■ PROBLEM STATEMENT: If a line in the data below holds the word "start", copy it.

_____

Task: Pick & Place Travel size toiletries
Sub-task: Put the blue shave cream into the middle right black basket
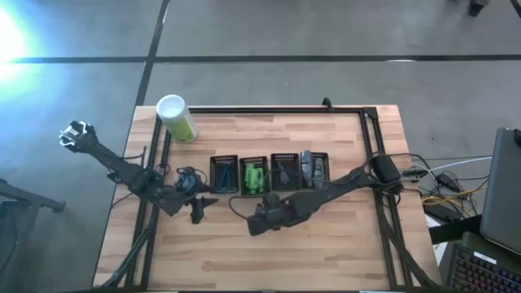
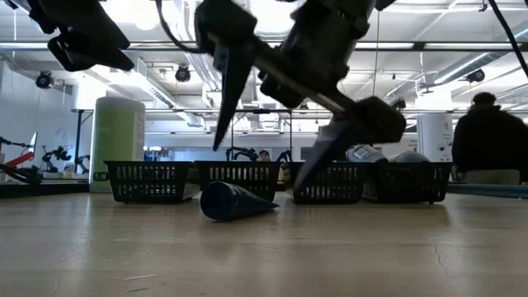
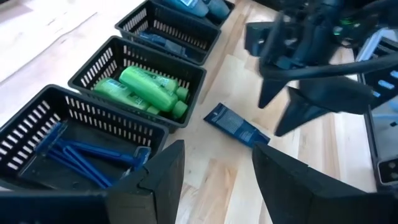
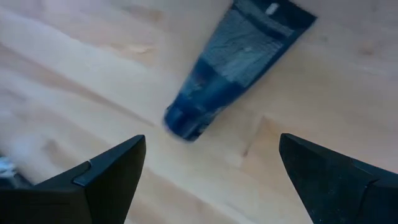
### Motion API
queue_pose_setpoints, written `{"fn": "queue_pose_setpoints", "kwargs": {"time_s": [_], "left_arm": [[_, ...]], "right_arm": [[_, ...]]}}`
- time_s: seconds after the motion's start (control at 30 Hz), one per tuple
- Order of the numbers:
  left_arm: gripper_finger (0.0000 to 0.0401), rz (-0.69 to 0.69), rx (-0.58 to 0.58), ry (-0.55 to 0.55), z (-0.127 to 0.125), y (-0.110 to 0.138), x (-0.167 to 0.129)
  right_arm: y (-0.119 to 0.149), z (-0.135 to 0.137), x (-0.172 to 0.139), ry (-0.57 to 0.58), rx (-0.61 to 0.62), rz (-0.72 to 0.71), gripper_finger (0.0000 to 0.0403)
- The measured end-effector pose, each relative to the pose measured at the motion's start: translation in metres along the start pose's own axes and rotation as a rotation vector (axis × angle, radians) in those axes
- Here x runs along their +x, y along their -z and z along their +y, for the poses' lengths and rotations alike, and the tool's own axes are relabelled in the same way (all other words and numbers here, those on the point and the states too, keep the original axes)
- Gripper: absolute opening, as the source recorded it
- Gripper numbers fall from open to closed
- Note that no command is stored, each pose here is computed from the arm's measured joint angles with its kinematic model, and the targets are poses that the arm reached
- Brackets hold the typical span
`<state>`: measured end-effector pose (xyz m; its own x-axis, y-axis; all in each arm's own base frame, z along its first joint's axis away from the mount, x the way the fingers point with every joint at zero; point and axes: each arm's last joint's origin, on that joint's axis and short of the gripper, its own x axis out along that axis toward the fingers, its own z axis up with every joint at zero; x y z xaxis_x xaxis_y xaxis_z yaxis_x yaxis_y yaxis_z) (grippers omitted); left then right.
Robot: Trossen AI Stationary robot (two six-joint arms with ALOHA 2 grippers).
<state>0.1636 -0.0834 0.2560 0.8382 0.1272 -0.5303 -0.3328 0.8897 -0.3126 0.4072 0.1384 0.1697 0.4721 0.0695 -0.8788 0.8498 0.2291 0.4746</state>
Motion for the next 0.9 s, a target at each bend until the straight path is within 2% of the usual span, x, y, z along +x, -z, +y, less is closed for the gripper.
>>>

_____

■ RESPONSE TO THE EXERCISE:
- time_s: seconds after the motion's start (control at 30 Hz), one per tuple
- The measured end-effector pose, each relative to the pose measured at the motion's start: translation in metres along the start pose's own axes and rotation as a rotation vector (axis × angle, radians) in those axes

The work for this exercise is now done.